TASK REQUIREMENTS: Each line must appear in the answer exactly as it does in the data.
-- Opening Marker --
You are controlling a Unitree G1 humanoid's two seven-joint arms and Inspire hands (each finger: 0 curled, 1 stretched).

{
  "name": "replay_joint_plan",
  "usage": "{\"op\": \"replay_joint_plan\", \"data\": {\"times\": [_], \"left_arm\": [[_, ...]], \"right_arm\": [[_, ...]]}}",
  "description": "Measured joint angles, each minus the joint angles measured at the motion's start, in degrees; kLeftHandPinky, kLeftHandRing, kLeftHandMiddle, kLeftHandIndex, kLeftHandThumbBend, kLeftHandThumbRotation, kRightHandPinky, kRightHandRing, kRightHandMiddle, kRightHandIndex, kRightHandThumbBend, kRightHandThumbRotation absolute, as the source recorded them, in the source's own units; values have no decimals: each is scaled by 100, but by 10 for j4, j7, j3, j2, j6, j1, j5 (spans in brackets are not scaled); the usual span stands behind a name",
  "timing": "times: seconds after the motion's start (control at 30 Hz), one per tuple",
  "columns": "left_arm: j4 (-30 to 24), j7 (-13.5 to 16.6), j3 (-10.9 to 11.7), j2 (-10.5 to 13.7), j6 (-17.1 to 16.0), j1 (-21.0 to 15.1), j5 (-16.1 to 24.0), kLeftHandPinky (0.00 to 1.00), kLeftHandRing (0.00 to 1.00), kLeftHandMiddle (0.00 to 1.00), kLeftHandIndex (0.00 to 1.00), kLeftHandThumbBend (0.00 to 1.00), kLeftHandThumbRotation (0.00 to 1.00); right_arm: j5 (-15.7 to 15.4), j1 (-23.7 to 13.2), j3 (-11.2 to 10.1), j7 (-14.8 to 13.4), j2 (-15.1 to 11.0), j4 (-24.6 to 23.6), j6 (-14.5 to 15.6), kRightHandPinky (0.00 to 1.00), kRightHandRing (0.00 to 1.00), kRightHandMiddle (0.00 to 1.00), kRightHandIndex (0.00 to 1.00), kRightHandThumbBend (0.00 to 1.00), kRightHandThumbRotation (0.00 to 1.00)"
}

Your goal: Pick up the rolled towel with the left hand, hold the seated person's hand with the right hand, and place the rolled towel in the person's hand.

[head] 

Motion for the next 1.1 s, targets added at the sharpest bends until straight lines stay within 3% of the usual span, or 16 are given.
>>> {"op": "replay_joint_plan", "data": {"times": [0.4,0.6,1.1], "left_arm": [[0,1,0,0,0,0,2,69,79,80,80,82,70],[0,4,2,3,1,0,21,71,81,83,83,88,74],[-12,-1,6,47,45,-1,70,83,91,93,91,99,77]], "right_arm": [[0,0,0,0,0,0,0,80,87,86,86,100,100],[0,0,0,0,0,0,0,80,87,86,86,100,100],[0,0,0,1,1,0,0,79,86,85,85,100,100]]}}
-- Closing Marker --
WRITTEN SOLUTION:
You are controlling a Unitree G1 humanoid's two seven-joint arms and Inspire hands (each finger: 0 curled, 1 stretched).

{
  "name": "replay_joint_plan",
  "usage": "{\"op\": \"replay_joint_plan\", \"data\": {\"times\": [_], \"left_arm\": [[_, ...]], \"right_arm\": [[_, ...]]}}",
  "description": "Measured joint angles, each minus the joint angles measured at the motion's start, in degrees; kLeftHandPinky, kLeftHandRing, kLeftHandMiddle, kLeftHandIndex, kLeftHandThumbBend, kLeftHandThumbRotation, kRightHandPinky, kRightHandRing, kRightHandMiddle, kRightHandIndex, kRightHandThumbBend, kRightHandThumbRotation absolute, as the source recorded them, in the source's own units; values have no decimals: each is scaled by 100, but by 10 for j4, j7, j3, j2, j6, j1, j5 (spans in brackets are not scaled); the usual span stands behind a name",
  "timing": "times: seconds after the motion's start (control at 30 Hz), one per tuple",
  "columns": "left_arm: j4 (-30 to 24), j7 (-13.5 to 16.6), j3 (-10.9 to 11.7), j2 (-10.5 to 13.7), j6 (-17.1 to 16.0), j1 (-21.0 to 15.1), j5 (-16.1 to 24.0), kLeftHandPinky (0.00 to 1.00), kLeftHandRing (0.00 to 1.00), kLeftHandMiddle (0.00 to 1.00), kLeftHandIndex (0.00 to 1.00), kLeftHandThumbBend (0.00 to 1.00), kLeftHandThumbRotation (0.00 to 1.00); right_arm: j5 (-15.7 to 15.4), j1 (-23.7 to 13.2), j3 (-11.2 to 10.1), j7 (-14.8 to 13.4), j2 (-15.1 to 11.0), j4 (-24.6 to 23.6), j6 (-14.5 to 15.6), kRightHandPinky (0.00 to 1.00), kRightHandRing (0.00 to 1.00), kRightHandMiddle (0.00 to 1.00), kRightHandIndex (0.00 to 1.00), kRightHandThumbBend (0.00 to 1.00), kRightHandThumbRotation (0.00 to 1.00)"
}

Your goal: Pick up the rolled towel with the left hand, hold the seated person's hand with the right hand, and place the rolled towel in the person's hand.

[head] 

Motion for the next 1.1 s, targets added at the sharpest bends until straight lines stay within 3% of the usual span, or 16 are given.
>>> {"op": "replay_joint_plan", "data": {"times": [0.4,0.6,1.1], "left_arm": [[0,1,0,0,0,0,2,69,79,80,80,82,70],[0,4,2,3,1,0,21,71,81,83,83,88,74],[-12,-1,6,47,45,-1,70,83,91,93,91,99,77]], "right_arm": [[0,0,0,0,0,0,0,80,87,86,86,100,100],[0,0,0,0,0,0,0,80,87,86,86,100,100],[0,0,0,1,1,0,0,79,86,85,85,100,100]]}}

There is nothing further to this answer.